— REQUIREMENT —
Scan the data below and state the number of lines that include the word "camera", adding no comment.

[Stored data entries]
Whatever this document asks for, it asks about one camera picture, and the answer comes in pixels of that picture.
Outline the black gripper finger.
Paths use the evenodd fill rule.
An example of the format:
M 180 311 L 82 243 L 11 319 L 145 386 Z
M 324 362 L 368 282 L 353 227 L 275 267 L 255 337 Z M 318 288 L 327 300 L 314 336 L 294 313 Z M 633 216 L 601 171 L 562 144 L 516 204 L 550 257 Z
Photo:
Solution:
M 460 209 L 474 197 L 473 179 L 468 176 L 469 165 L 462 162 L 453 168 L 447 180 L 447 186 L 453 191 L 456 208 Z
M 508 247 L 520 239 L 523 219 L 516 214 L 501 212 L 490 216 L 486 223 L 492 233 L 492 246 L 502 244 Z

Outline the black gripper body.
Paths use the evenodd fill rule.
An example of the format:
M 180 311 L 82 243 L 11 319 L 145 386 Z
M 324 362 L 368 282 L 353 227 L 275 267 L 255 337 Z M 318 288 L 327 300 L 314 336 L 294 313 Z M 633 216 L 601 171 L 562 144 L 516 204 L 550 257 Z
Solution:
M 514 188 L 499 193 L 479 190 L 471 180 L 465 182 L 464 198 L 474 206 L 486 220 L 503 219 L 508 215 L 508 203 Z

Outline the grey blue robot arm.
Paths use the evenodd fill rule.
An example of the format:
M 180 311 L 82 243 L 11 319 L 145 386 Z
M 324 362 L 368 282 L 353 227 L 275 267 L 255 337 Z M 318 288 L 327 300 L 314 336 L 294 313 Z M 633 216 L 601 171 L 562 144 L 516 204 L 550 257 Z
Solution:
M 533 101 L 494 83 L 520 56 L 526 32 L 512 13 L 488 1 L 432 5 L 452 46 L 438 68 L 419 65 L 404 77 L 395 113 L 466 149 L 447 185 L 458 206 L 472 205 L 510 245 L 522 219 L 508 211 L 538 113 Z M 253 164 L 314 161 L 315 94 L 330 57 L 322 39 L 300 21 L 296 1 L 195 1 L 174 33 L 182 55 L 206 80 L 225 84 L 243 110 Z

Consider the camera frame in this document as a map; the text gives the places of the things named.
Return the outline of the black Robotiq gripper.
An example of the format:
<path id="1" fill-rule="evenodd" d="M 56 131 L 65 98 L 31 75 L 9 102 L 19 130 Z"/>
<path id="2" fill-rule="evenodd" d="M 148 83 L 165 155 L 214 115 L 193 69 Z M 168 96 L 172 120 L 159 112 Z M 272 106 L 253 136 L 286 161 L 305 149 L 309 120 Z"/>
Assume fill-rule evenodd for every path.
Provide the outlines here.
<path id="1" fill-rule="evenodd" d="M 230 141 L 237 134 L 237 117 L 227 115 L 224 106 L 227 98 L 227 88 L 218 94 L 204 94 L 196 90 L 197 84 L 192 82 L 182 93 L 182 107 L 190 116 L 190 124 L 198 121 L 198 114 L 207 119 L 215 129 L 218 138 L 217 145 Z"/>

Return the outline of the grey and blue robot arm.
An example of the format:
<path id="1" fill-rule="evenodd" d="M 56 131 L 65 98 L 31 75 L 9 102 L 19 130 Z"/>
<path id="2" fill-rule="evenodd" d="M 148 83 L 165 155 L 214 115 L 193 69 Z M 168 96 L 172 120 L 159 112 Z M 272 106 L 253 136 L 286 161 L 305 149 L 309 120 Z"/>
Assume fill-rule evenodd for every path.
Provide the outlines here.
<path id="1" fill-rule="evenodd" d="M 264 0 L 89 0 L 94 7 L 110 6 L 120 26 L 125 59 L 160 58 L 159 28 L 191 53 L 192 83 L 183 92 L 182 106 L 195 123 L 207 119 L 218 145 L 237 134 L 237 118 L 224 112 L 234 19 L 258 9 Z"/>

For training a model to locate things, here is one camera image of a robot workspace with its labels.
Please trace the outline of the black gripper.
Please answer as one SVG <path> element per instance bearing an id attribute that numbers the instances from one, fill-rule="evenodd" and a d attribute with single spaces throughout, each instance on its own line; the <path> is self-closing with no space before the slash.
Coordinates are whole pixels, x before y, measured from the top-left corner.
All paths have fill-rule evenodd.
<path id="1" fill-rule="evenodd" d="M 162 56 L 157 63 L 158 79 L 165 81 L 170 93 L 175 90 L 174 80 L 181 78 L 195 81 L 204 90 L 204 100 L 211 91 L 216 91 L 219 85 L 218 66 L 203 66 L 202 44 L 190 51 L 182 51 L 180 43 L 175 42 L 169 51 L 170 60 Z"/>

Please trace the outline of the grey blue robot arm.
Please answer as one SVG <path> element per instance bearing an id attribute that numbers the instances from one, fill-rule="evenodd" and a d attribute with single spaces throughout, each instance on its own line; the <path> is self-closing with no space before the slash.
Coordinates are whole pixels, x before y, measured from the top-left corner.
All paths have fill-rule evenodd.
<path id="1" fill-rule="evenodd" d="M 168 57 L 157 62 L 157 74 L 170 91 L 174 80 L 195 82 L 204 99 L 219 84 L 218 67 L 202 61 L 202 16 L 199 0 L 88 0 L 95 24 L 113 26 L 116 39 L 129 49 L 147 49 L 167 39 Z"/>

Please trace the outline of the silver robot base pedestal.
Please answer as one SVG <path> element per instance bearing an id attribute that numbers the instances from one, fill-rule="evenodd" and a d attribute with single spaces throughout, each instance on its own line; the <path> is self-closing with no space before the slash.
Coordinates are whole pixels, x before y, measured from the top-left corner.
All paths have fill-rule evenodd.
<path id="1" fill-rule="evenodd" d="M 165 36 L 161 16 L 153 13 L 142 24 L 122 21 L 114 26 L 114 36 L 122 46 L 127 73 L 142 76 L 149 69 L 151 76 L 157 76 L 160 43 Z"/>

— SOLUTION —
3